1 June 2021 Director Lambda Architecture

Introducing Efficient Director/Worker Lambda Functions

Chris Allison

Senior SRE Engineer

1 June 2021 - 2 min read

While managing more than one AWS account you collect lots of scripts on your personal machine that generate information about your infrastructure. The temptation is to lift and shift these scripts wholesale to EC2 or ECS. This is both costly and inefficient, as is running them wholly from your laptop.

Here is a method that is both cheap and efficient and because of this efficiency is both fast and light on resources. The architecture presented here is designed for python (3.6+) though is easily translatable into one of the many run-times that AWS Lambda supports.
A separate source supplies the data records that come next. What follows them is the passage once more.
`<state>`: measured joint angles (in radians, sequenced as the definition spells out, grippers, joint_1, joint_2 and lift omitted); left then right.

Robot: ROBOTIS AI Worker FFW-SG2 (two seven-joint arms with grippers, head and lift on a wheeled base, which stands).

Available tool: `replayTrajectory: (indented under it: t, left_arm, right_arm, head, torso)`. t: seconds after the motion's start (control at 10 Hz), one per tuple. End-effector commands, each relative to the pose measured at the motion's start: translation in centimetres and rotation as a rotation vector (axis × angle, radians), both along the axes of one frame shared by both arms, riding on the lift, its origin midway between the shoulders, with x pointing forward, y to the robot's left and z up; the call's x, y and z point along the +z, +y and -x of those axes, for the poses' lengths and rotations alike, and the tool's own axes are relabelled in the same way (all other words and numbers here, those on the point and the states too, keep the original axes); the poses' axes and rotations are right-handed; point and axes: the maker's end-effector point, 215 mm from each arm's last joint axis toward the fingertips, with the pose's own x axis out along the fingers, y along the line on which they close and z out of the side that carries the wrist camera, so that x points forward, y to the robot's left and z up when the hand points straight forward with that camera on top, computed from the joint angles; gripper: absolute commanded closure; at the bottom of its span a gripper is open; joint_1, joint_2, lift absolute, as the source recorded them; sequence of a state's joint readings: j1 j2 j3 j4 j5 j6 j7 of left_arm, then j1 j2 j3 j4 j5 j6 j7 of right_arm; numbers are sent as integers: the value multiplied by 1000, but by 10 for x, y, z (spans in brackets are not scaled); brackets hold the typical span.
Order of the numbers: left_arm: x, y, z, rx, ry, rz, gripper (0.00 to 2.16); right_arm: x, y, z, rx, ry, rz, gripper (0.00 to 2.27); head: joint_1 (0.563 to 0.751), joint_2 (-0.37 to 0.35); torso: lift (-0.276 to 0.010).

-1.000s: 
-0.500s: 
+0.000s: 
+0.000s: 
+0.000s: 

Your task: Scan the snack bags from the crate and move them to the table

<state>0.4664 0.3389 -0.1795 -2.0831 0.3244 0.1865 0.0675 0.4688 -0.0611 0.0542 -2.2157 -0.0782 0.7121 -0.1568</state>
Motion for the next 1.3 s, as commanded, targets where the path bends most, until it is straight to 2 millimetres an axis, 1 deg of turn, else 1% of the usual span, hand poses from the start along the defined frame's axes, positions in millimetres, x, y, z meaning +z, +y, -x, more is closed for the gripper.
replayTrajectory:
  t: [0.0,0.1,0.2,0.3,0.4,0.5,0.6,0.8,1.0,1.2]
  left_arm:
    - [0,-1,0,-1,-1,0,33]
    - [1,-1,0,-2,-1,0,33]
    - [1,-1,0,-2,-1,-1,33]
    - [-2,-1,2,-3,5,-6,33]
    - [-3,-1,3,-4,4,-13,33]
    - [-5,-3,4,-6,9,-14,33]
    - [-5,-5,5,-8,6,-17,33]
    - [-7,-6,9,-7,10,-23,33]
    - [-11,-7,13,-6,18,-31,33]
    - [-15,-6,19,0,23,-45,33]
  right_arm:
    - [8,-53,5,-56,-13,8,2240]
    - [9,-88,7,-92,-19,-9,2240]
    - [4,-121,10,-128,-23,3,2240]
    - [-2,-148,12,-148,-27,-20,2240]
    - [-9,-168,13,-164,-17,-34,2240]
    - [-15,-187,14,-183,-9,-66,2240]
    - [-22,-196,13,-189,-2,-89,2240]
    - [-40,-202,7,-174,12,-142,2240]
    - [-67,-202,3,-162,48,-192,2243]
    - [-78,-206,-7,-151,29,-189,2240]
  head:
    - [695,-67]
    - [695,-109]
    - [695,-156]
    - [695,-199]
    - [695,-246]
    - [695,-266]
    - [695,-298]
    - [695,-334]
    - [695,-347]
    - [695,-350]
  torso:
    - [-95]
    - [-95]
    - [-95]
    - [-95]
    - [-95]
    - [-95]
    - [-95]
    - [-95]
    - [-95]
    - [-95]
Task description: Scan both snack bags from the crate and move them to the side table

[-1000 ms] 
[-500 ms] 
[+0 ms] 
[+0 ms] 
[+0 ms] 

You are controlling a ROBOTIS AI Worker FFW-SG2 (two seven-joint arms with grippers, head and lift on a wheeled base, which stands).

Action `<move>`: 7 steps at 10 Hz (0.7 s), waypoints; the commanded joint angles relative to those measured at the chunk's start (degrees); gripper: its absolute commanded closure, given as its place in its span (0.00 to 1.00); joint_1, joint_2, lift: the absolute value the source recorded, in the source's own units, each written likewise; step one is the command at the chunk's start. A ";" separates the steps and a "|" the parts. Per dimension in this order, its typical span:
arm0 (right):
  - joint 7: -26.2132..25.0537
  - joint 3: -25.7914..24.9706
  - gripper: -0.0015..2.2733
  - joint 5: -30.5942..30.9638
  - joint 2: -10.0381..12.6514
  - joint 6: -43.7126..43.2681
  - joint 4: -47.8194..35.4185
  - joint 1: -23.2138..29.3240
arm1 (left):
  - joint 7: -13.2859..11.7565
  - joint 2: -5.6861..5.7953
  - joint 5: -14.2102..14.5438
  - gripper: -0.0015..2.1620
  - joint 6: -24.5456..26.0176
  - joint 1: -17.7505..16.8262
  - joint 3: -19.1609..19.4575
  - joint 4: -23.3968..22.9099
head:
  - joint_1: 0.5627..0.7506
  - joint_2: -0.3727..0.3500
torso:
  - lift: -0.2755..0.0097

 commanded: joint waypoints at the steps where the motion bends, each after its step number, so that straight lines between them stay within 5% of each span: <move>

  • A Cloudwatch event rule (probably a cron rule) kicks the whole thing off by triggering a Director Lambda Function.
  • The Director Lambda Function obtains a list of Regions and the list of accounts that you wish to interrogate.
  • The Director asynchronously triggers an invocation of a Worker Lambda Function, one per account, passing in the account details as part of the Event Dictionary the Worker will receive. The Director's work is now complete.
  • The Worker will setup a thread per region, with a target of the script that you wish to run.
  • The Worker assumes a pre-defined role in the target account and region.
  • The Worker creates an internal Queue object that is shared amongst all threads; this will receive the data that is being collected.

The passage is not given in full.